Privacy remains primary especially as digitisation and digitalization can easily break the random rounding rule applied to small cells in censuses.

 

Question 5: There are many stakeholders in the field of strengthening statistical capacity on the continent; what mechanism should be put in place for better collaboration?

You require a framework like one adopted by South Africa when it led through the ASSD.  We funded the ASSD substantively.  This is not new because Nkrumah also funded any African at institutions of learning in Ghana.  My deputy, the current Statistician-General of South Africa and I were aware that we need lead countries that should take the baton and form a wall of resilience towards achieving our long-term objectives and resistance against capture.

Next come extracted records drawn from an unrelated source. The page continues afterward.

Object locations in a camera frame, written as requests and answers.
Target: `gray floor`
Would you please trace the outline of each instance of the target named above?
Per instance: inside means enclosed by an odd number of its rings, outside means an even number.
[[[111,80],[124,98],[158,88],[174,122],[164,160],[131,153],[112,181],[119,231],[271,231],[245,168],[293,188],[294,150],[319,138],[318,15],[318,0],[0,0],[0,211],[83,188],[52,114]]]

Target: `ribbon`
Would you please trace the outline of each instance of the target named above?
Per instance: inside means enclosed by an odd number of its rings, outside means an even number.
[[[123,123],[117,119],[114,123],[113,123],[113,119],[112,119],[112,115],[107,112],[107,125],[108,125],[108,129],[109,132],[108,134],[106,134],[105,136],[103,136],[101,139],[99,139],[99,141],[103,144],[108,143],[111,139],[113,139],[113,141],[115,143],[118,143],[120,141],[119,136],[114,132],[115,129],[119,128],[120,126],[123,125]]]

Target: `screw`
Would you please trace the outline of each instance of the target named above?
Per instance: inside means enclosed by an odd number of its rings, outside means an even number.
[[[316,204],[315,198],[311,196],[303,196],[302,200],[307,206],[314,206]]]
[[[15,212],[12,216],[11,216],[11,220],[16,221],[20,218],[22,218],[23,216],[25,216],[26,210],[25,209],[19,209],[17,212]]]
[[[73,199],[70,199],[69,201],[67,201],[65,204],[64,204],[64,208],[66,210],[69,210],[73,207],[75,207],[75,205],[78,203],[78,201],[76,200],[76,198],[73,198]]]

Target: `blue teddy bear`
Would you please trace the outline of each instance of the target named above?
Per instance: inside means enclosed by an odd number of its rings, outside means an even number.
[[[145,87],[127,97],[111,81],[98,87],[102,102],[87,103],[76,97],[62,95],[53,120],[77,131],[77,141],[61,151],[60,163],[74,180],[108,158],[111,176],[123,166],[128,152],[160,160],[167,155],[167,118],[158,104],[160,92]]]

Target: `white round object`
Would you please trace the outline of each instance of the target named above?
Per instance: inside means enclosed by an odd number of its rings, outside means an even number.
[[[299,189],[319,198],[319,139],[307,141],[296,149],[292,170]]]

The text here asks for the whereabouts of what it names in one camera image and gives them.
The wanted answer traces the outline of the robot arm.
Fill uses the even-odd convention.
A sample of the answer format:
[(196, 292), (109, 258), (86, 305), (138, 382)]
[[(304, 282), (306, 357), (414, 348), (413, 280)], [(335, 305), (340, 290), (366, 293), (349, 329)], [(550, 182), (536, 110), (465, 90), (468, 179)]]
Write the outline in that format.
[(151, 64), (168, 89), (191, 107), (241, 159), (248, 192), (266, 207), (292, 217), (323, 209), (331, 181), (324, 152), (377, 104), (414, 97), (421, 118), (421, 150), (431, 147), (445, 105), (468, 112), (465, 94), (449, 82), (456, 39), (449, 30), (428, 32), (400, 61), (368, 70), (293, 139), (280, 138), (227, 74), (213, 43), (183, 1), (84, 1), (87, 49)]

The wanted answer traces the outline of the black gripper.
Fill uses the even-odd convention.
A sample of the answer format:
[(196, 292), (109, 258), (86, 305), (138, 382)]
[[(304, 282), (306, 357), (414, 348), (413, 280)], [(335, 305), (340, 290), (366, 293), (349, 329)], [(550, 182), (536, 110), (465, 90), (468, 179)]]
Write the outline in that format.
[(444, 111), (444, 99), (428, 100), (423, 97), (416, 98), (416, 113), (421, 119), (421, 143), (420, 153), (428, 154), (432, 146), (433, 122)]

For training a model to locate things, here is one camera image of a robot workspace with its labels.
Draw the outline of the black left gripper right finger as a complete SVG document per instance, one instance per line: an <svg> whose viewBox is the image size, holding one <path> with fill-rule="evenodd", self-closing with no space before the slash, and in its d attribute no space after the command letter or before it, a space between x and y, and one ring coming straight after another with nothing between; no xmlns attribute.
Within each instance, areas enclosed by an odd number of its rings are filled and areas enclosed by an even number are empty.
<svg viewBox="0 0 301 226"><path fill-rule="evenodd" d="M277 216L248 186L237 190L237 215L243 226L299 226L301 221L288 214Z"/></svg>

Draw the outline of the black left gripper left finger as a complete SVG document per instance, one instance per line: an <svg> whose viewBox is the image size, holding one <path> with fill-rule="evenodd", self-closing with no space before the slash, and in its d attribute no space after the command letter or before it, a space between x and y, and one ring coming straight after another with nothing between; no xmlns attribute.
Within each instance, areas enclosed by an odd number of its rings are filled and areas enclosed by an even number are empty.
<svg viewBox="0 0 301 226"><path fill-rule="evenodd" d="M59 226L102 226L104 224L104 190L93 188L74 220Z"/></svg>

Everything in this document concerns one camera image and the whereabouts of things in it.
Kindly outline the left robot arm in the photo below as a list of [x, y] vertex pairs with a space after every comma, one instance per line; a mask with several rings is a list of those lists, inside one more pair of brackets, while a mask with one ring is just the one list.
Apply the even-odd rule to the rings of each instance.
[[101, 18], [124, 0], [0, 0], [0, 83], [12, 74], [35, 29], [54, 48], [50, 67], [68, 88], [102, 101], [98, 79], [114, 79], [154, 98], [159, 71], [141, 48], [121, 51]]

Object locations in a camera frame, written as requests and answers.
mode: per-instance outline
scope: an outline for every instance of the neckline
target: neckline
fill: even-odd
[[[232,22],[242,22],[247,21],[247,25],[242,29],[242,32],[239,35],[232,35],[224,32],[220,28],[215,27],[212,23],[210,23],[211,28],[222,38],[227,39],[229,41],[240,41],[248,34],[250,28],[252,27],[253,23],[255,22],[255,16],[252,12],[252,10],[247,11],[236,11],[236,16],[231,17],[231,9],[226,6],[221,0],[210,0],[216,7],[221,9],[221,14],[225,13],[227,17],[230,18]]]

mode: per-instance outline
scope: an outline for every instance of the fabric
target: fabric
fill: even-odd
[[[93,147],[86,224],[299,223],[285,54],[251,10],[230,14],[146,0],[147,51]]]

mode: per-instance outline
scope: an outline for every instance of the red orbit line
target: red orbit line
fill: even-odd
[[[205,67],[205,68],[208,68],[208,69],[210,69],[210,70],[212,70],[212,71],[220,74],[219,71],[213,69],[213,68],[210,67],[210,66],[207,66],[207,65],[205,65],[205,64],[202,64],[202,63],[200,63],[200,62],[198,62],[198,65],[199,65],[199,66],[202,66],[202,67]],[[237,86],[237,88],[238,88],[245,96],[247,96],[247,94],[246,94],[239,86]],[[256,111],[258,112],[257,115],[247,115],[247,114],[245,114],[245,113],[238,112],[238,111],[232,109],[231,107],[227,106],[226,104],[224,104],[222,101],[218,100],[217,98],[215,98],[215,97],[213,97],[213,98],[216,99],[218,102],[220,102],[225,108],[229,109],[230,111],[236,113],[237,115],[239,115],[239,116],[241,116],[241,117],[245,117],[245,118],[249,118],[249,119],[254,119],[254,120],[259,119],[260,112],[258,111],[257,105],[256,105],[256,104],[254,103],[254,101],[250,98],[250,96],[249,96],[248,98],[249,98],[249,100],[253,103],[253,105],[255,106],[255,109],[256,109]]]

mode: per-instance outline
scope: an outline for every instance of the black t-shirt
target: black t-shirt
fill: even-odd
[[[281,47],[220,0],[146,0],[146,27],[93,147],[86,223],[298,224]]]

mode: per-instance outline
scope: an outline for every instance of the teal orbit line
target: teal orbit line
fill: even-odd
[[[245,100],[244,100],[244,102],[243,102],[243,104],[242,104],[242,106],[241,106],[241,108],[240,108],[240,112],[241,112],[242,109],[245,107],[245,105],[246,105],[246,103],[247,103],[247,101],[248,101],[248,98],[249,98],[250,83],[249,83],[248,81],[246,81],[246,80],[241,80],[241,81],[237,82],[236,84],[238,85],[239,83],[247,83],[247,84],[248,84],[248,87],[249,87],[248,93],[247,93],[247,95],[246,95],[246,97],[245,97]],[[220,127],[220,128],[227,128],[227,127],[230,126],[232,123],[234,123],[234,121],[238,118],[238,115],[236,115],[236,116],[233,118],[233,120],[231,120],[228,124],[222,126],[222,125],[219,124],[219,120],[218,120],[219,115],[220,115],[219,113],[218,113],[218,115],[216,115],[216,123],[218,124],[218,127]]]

In this space we had hoped that Cote’ d Ivoire, Nigeria, Angola, Egypt, Ghana and Senegal for instance would be the first cohort to come to the party to take the baton when tides turn against South Africa as bad days have befallen it today.

But we have not been able to institutionalise this wall of resilience.  These countries of course with the exception of Nigeria have hosted the ASSD and they should be that wall of resilience and of resistance against poaching of ideas such as has been done on CRVS where the genetic code and key on this no longer resides with Africans, but it is elsewhere and as Africans we are going to be monetized and now become food for others.

So we need to locate strategic statistical leadership at the top of the agenda especially in the context of Africa Continental Free Trade Agreement where the International Comparisons Programme (ICP) Africa should play a lead role.  AfDB should put resources through its smart statistics financing.  This provided the leverage with Dr. Charles Lufumpa leading the charge.  This method of statistical support was an envy to the world.   

Your final word.

Africa has always had a brighter future if only its leadership both political and technical and especially African statisticians in particular can lift their gaze from chasing the navel but mobilize society not against poverty but towards prosperity.

Statistical tools are central for defining and moving towards a prosperous Africa envisioned in Agenda 2063.  The statisticians and the profession have a massive leadership role to play.

Interview conducted in February 2021.